USD/JPY traded in a tight range on Thursday, staying near 154.95 after a brief move above 155.00. Trading was cautious ahead of Japan’s CPI release on Friday.
The US Dollar was supported by firm US data and a hawkish tone in the Federal Reserve’s January meeting minutes. Policymakers discussed keeping rates on hold for a period, and they did not rule out future rate rises if inflation stays above target.
Us Data Supports The Dollar
The US Dollar Index (DXY) was around 97.95, its highest level since 6 February. Initial Jobless Claims fell to 206K for the week ending 14 February, versus a 225K forecast and 229K previously, while the four-week average eased to 219K from 220K.
The Philadelphia Fed Manufacturing Survey rose to 16.3 in February, above the 8.5 forecast and up from 12.6 in January. Markets continued to price in nearly two rate cuts this year, with focus turning to Core PCE, Q4 GDP and February PMI data.
Japan’s CPI is watched for clues on Bank of Japan policy. In a Reuters poll (10–18 February), all 76 economists expected no change in March, while 58% (43 of 74) saw the policy rate at 1% by end-June, with June (36%), April (20%) and July (34%) cited among 44 who gave timing.
Given the current date, we are looking at a sustained push in USD/JPY towards the 160.00 level, a stark contrast to the consolidation we saw a year ago. We recall that in February 2025, the pair was stuck around 155.00 as markets weighed a strong dollar against the possibility of a Bank of Japan (BoJ) rate hike.

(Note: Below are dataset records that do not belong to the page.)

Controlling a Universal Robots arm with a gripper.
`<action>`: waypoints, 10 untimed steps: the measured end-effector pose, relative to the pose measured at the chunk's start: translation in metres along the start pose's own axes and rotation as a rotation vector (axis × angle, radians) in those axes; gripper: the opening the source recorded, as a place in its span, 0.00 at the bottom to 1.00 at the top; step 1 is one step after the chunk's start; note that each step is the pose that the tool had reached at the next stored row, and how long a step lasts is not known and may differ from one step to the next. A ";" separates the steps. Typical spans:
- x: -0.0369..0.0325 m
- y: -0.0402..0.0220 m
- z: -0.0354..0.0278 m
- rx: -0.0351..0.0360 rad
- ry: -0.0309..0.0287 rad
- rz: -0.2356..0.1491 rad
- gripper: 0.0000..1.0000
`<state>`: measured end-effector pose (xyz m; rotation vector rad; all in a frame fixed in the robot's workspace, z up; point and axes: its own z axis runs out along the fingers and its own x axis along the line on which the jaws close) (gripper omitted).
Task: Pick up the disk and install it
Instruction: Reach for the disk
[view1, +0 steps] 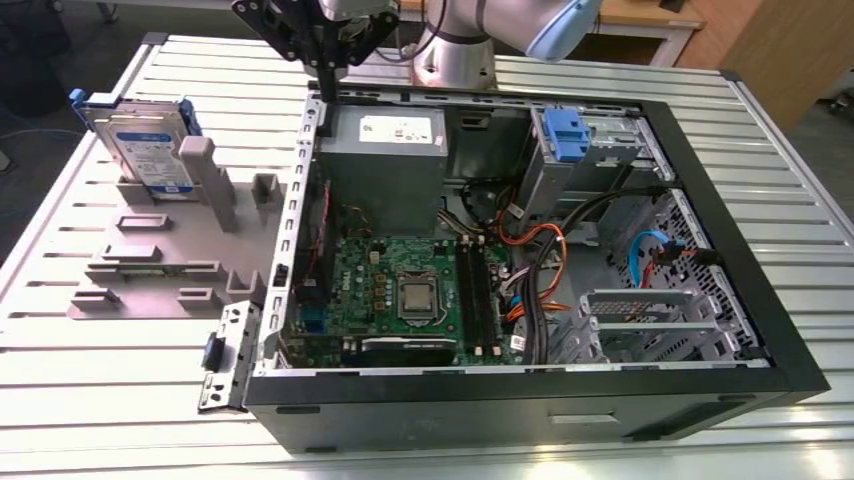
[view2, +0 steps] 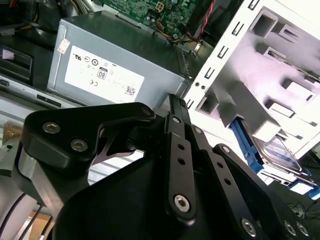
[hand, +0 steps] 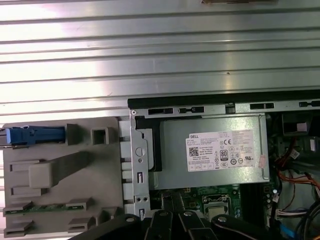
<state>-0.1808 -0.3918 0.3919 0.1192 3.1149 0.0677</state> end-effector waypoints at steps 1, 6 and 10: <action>0.0012 -0.0001 0.0000 0.0000 0.0001 0.000 0.11; 0.0071 -0.0005 0.0000 0.0001 0.0003 0.000 0.11; 0.0105 -0.0007 0.0002 0.0000 0.0004 0.000 0.11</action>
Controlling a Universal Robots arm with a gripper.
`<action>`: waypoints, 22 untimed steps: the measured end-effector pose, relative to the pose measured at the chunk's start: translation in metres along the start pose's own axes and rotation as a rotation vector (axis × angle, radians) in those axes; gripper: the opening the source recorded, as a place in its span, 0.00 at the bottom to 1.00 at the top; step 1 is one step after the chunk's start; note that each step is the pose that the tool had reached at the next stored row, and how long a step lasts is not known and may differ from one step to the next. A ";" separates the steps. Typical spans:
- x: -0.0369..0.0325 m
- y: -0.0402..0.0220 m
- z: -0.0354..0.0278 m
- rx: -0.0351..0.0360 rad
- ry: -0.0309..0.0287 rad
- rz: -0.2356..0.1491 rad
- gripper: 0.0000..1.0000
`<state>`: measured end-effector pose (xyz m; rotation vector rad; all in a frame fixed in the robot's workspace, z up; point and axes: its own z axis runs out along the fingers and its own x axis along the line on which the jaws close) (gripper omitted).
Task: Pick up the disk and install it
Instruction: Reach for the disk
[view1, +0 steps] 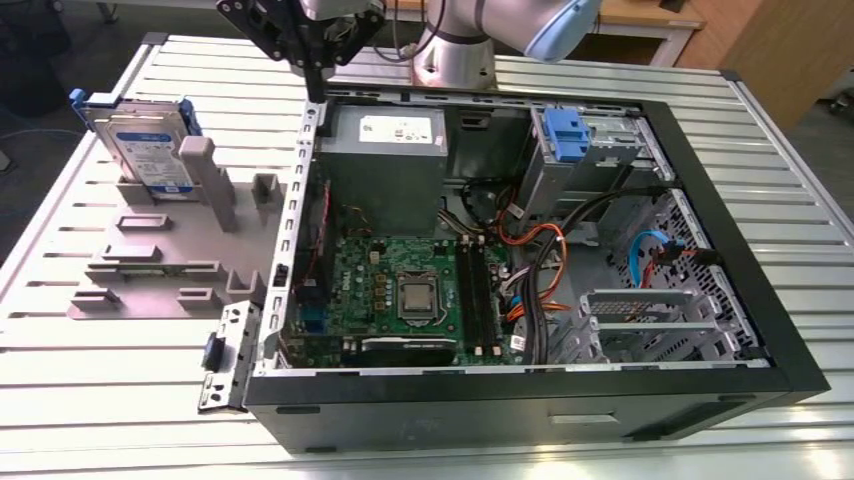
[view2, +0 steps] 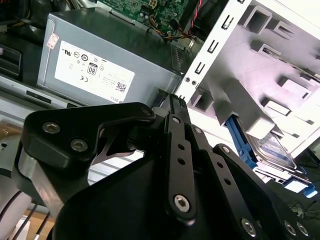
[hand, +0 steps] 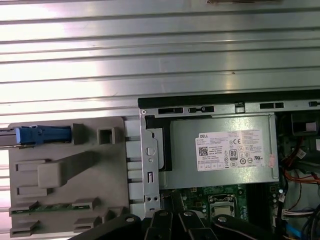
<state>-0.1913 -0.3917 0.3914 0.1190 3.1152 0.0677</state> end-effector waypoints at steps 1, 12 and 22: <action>0.0008 0.0000 0.0000 0.0000 0.0001 0.000 0.11; 0.0077 0.0012 0.0005 0.0002 0.0003 0.000 0.11; 0.0165 0.0047 0.0012 0.0000 0.0001 0.000 0.11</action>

That dynamic of opposing forces created a period of temporary balance.
Why Yen Weakness Has Persisted
The widely held expectation in early 2025 that the BoJ would raise its policy rate to 1% by that summer did not come to pass. A search of central bank data shows that as of today, the BoJ’s key policy rate is only 0.25%, a much more gradual path than was priced in. This timid approach has been a primary driver of persistent yen weakness over the last twelve months.
On the other side of the equation, the hawkish Federal Reserve stance we observed in early 2025 held firm for most of the year due to stubborn inflation. Recent US inflation data for January 2026 confirmed that core CPI remains elevated at 3.2%, reinforcing the wide interest rate differential that favors the US dollar. This fundamental gap continues to fuel the carry trade, where traders borrow yen to buy dollars.
This environment suggests that derivative traders should consider buying USD/JPY call options to profit from further upside. For example, purchasing calls with a 162.00 strike price expiring in April would provide exposure to a potential breakout. This strategy allows for defined risk while capitalizing on the strong upward momentum.
However, the risk of intervention from Japanese authorities is now considerably higher than it was at 155.00. This makes buying volatility an attractive hedge or standalone strategy. A long straddle, which involves buying both a call and a put option with the same strike price and expiration, could be used to profit from a large, sharp move in either direction.
In the coming weeks, we will need to focus intently on inflation reports from both nations and any shifts in central bank rhetoric. Any sign that US inflation is finally cooling or that the BoJ is becoming more aggressive could quickly alter the landscape. For now, the path of least resistance for USD/JPY appears to remain upward.